Developing technologies for the large-scale production, manufacturing, storage, and distribution of consistent, high-quality stem cells will increase our ability to treat disease.

Tissue Fabrication

The goal of regenerating complex multi-tissue structures and whole organs will require engineering design and fabrication technologies, which may include 3D bio-printing and bioreactor technologies.

Imaging and Biomarker Technologies

Well developed imaging technologies will be necessary to evaluate the quality of engineered tissues.

Microphysiological Platforms

Establishing microphysiological platforms consisting of linked micro-sized human tissues will require sophisticated technologies, as well.

Replacement Parts

Devices, like dialysis machines and the artificial heart can temporarily fulfill the function of vital organs, but research is currently underway into devices that could be permanently implanted or worn. Examples include local drug delivery devices, integrated prosthetic limbs, and more.

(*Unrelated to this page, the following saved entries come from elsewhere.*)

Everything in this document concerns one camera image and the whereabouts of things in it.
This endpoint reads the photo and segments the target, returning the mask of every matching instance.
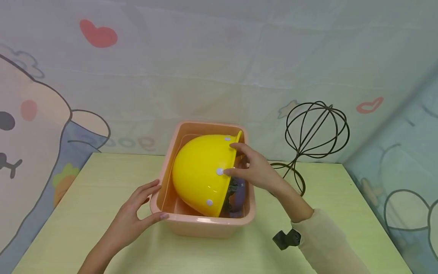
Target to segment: red heart print
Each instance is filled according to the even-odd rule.
[[[96,28],[94,24],[87,19],[79,22],[82,34],[96,48],[106,48],[117,42],[117,33],[108,27]]]
[[[383,97],[379,97],[376,98],[374,101],[372,102],[363,102],[360,103],[357,107],[356,110],[359,113],[362,114],[369,114],[369,113],[373,113],[376,109],[378,109],[378,107],[383,103]]]

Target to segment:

The Exo-Brain: Engineering Advanced Brain Interface Systems

Exciting developments in brain engineering and interfacing are on the horizon. These include brain-computer interfaces, neural modeling, neural sensing, modulation, and control; rehabilitative technologies, electrode technologies, and the use of AI-powered data science.

Brain-computer interfaces for continuous neurosensing of electrical hemodynamic, and molecular signatures of brain function are paving the way for engineering of brain systems. Neural modeling and the simulation of axon tracts in peripheral nerves is already helping to improve the design and targeting of electrodes. Control systems technologies are helping to develop effective intervention for neurological disorders, new technologies are helping to measure outcomes and adjust neurological interventions by means of a real-time simulation, and emerging electrode technologies are allowing new kinds of interfacing.

Rehabilitative technologies are emerging, allowing neural interfaces to work together with traditional rehabilitation techniques to improve recovery from strokes and brain trauma, as well as to improve outcomes for people with neurodegenerative diseases.

Finally, machine learning and artificial intelligence are helping to process the immense amount of nervous system data, so that practitioners can better understand, evaluate, and treat their patients.